Frank Hathorn purchased the Grand Union Hotel in 1912 to save the hotel for Saratoga Springs, but Hathorn died one year later. His daughter, Florence Hathorn, ran the Grand Union for many years; she sought to modernize the hotel during her proprietorship. She managed to refurnish and redecorate the lobby in green and white colors. She also sought to bring conventions to the hotel as Woolley had done before her, and was successful in bringing the Spanish War Veterans, Grand Lodge of Knights of Pythias, New York State Food Merchants Association, and the New York State CIO in 1944.

Dining was still served in the large dining room, and dancing was scheduled for Saturday nights, with music by Bernie Collins, a well-known band leader. The following year the hotel saw 14 conventions booked at the hotel. Rates for a room plus meals were $10 and $12 per day (for a room without a private bathroom). Private baths took up approximately 30% of the hotel, and rates for those rooms were $15 and $18 for singles and $22 to $40 for a double. The managers of the hotel estimated that it would cost $50,000 to get to the hotel ready for the summer season, that cost involving painting, papering, upholstering, plumbing, and restocking the inventory.

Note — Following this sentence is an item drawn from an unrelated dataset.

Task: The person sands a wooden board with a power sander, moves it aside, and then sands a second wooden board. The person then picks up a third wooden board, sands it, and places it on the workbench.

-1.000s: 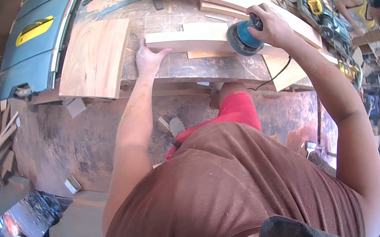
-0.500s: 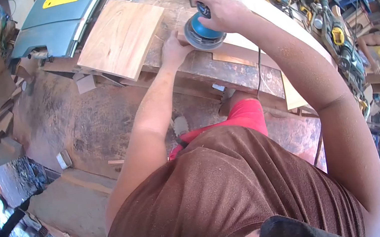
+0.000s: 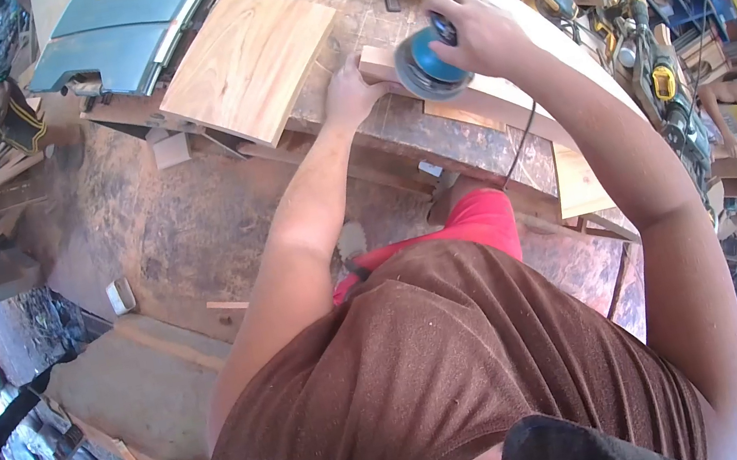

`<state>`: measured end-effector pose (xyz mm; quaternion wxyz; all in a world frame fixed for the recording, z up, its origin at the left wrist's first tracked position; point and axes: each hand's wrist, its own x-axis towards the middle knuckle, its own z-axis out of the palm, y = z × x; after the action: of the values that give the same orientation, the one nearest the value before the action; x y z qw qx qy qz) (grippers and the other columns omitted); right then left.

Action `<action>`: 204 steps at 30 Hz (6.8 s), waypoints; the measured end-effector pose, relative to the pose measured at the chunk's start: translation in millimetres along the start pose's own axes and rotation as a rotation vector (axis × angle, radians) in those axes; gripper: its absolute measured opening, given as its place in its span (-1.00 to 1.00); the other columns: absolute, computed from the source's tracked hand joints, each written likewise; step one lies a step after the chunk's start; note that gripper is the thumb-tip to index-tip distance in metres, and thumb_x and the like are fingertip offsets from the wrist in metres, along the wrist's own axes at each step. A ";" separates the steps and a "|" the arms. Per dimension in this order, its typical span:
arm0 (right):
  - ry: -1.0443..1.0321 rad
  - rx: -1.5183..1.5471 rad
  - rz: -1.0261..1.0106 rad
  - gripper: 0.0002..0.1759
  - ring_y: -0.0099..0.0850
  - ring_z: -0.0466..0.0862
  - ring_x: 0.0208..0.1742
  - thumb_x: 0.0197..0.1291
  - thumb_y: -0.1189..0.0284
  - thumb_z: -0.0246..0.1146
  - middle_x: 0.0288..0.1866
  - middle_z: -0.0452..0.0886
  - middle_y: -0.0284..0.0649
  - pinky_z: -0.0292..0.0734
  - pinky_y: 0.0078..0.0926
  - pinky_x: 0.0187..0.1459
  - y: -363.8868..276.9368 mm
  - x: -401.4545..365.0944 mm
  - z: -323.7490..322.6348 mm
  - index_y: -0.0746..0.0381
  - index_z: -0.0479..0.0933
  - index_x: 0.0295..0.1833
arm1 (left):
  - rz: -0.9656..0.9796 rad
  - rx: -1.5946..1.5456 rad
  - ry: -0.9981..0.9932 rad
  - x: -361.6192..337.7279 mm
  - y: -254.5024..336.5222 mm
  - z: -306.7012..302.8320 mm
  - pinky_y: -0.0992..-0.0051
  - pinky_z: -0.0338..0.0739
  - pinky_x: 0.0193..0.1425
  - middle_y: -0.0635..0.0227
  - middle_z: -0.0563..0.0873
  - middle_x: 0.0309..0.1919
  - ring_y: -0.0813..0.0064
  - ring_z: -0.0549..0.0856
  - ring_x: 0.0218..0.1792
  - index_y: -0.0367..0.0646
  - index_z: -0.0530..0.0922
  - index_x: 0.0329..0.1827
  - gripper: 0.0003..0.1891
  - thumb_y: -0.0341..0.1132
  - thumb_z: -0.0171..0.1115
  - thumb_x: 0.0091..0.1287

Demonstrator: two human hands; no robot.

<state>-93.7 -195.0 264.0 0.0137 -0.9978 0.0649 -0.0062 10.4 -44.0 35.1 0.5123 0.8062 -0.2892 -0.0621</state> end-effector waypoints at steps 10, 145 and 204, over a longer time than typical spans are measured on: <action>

However, the Great Depression, followed by World War II took a heavy toll on the vacation industry and funds for updating the enormous structure. The city also enforced heavy taxes on the building. Florence Hathorn eventually sold the hotel to Tikvah Associates, Inc. of New York City. Irving Barasch was the president of this company, whose family owned the Empire and Brooklyn Hotels also located in Saratoga Springs.

Eventually the, Grand Union Hotel was purchased by a group of citizens as stockholders. The hotel was conducted by the late Edward C. Sweeny until 1950 when it was sold to Broadway Saratoga Corporation, headed by Louis Ginsberg from Glens Falls, for $150,000. The last corporation gave up the struggle to run the hotel after two years and sold it to the Grand Union Company.

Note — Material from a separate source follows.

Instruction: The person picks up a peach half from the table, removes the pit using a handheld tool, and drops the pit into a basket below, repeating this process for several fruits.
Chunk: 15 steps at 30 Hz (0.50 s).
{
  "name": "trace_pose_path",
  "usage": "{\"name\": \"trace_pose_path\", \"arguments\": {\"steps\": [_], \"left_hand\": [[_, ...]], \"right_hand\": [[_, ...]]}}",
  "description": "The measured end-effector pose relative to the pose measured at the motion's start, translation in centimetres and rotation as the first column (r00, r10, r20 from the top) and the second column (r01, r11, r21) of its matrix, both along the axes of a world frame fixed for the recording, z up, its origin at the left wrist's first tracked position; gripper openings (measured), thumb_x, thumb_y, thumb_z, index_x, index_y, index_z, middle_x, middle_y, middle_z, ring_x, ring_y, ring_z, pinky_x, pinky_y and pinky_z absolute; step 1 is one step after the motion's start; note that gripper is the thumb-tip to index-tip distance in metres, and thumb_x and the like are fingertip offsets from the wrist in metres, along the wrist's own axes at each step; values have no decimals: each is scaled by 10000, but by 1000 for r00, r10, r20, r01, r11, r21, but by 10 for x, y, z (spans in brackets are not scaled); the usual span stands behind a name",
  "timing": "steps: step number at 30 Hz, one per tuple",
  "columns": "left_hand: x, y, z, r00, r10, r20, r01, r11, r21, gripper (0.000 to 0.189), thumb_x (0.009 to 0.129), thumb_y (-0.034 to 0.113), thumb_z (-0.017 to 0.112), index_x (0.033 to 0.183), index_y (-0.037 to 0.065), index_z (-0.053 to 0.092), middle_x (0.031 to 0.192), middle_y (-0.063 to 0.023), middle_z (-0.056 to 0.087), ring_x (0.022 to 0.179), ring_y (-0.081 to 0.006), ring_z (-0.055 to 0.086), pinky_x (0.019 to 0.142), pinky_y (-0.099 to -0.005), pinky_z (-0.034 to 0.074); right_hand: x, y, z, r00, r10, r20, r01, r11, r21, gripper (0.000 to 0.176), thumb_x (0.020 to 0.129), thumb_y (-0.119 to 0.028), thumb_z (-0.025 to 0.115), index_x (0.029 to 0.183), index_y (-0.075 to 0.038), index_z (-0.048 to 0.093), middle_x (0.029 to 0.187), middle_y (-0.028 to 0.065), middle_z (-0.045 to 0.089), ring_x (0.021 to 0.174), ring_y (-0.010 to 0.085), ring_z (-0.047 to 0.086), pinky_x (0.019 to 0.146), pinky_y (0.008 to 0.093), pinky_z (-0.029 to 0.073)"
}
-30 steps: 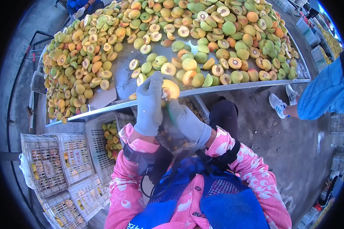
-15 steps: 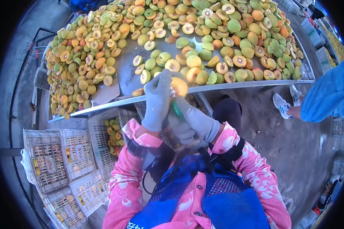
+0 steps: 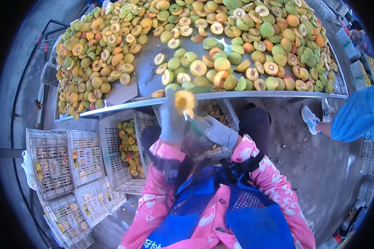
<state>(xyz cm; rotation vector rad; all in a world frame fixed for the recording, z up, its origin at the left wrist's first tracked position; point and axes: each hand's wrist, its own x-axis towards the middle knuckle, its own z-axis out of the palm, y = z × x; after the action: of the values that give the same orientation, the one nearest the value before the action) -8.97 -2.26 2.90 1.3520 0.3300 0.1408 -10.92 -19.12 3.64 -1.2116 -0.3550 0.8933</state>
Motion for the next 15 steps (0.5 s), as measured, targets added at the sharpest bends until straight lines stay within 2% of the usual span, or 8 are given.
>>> {"name": "trace_pose_path", "arguments": {"steps": [1,3,4,5,8,10,11,15], "left_hand": [[-10,15,6,977,52,208,-164,805,570,321,960,321,521,1003,28,643,927,-75,645,807,-138,610,714,-269,520],[-32,53,34,901,418,116,-433,886,168,233,927,199,556,978,-5,655,913,-70,641,814,-145,606,717,-271,507],[-47,94,30,885,431,177,-456,721,522,198,901,149,571,967,-16,657,912,-74,640,811,-152,606,725,-280,503],[-55,125,23,873,422,243,-432,440,787,168,876,99,586,956,-27,660,911,-78,640,809,-159,606,733,-289,500],[-49,135,36,803,335,493,-555,116,824,154,845,58,608,956,-36,657,901,-94,646,802,-194,611,766,-312,498],[-14,113,27,906,312,287,-411,482,773,190,827,73,634,988,-26,654,911,-129,658,816,-258,623,784,-357,491],[16,107,16,897,120,425,-439,138,888,256,812,108,647,1023,-38,639,914,-162,657,839,-313,624,777,-399,485],[112,93,-39,995,87,-51,56,-67,996,539,759,364,691,1088,-51,589,1001,-202,654,932,-353,626,838,-432,482]], "right_hand": [[2,-2,-14,1000,7,9,-7,1000,1,566,934,-605,398,811,-94,607,557,22,498,422,148,451,409,291,363],[1,-8,-38,614,257,746,445,668,-596,478,928,-509,461,858,-73,646,746,121,658,649,274,640,585,407,489],[7,-9,-24,736,371,566,350,507,-788,391,895,-434,517,945,-71,656,901,149,680,877,334,652,754,473,493],[10,-7,-28,737,366,569,353,510,-785,391,895,-434,517,945,-71,656,901,149,680,877,334,652,754,473,493],[12,2,-42,686,293,666,460,534,-709,383,896,-438,516,952,-77,631,857,149,675,824,334,653,720,469,497],[19,6,-46,672,335,661,471,497,-729,367,890,-434,532,940,-77,599,824,165,666,784,349,647,693,479,492],[22,3,-44,663,341,667,477,495,-726,367,890,-434,532,940,-77,599,824,165,666,784,349,647,693,479,492],[12,-18,-47,684,55,727,520,661,-540,300,884,-366,579,901,-67,562,773,204,633,729,412,613,654,506,470]]}}
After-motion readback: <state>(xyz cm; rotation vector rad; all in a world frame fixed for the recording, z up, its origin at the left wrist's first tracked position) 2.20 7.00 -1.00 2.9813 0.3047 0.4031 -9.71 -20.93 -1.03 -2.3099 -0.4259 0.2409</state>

The turn of the century saw a rise of anti-gambling sentiment. The Canfield Casino closed in 1904, and the Saratoga Race Course did not run in 1911 or 1912. This loss created a major economic loss for the city of Saratoga and for the Grand Union Hotel. The future of the hotel was foreshadowed by the demolition of Congress Hall Hotel in 1913. Frank's father Henry H. Hathorn previously owned and rebuilt the Congress Hall Hotel.

==1950 – Demolition==

Dismantling the Grand Union Hotel in Saratoga Springs, c. 1952

The Grand Union Hotel was sold to auctioneers George & Hyman Siegel for $400,000. That price included $100,000 for the furnishings and $300,000 for the real estate.

The building was demolished little by little, from 1952 to 1953, on the 150th anniversary of the building of the hotel. Prior to the demolition, the auctioneers sold the contents of the hotel. The famous crystal chandeliers ended up in a hotel in Washington, D.C. after being sold for $1,500, and the inlaid wood floors ended up in a factory in Cohoes, NY.

The Genius of America was donated to the New York State Education Department.

In the vacant spot, a supermarket was constructed. Ironically, the name of the supermarket was the Grand Union, although the name was purely coincidental.